Prompt
Down to the last line, set down the listing below exactly, apart from its pictures.

□ □ □ □ □ □ □

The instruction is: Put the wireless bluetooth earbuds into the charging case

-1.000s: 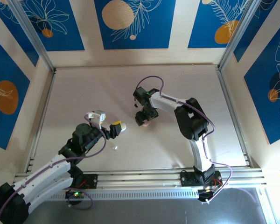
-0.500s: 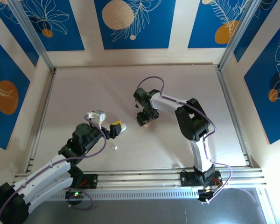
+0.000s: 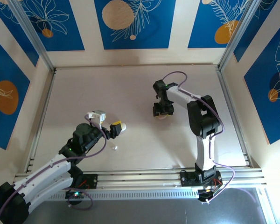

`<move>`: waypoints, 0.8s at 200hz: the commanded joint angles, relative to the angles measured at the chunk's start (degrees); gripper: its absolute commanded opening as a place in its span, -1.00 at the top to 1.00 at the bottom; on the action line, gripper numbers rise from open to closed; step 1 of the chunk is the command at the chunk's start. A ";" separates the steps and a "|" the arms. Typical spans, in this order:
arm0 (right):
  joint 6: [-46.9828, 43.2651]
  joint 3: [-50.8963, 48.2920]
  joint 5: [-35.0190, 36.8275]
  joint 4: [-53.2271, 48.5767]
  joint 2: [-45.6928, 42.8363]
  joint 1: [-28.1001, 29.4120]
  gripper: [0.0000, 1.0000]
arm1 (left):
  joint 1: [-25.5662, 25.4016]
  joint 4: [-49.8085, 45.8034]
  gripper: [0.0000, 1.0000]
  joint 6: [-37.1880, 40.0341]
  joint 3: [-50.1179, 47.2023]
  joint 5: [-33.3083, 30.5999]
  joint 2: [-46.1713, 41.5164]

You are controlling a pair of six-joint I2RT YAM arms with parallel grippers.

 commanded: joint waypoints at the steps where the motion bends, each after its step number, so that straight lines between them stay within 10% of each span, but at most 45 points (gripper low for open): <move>1: 3.72 -0.36 -1.99 0.22 -1.05 -1.32 -0.08 | -0.14 1.94 -0.99 1.10 -0.07 0.13 0.12; 160: 5.68 -1.26 0.29 -1.66 -4.95 -0.02 -0.54 | -0.12 1.98 -0.99 1.08 -0.15 -0.28 0.14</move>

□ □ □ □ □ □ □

Exercise response
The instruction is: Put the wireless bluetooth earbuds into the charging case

-1.000s: 
-0.500s: 
+0.000s: 

`<move>`: waypoints, 0.8s at 200hz: the commanded joint angles, relative to the angles measured at the chunk's start (degrees); gripper: its absolute commanded opening as a place in its span, -1.00 at the top to 1.00 at the bottom; on the action line, gripper numbers rise from open to closed; step 1 of the chunk is the command at the chunk's start. A ";" separates the steps and a "|" the arms. Typical spans, in this order:
arm0 (right):
  joint 6: [-46.9828, 43.2651]
  joint 3: [-50.8963, 48.2920]
  joint 5: [-35.0190, 36.8275]
  joint 4: [-53.2271, 48.5767]
  joint 2: [-45.6928, 42.8363]
  joint 1: [-28.1001, 29.4120]
  gripper: [0.0000, 1.0000]
arm1 (left):
  joint 1: [-25.5662, 25.4016]
  joint 4: [-49.8085, 45.8034]
  gripper: [0.0000, 1.0000]
  joint 6: [-37.1880, 40.0341]
  joint 3: [-50.1179, 47.2023]
  joint 5: [-33.3083, 30.5999]
  joint 2: [-46.1713, 41.5164]

You are controlling a pair of six-joint I2RT YAM arms with parallel grippers.

 commanded: joint waypoints at the steps where the motion bends, each after its step number, so that straight lines between them stay within 10% of each span, but at most 45 points (gripper low for open): <move>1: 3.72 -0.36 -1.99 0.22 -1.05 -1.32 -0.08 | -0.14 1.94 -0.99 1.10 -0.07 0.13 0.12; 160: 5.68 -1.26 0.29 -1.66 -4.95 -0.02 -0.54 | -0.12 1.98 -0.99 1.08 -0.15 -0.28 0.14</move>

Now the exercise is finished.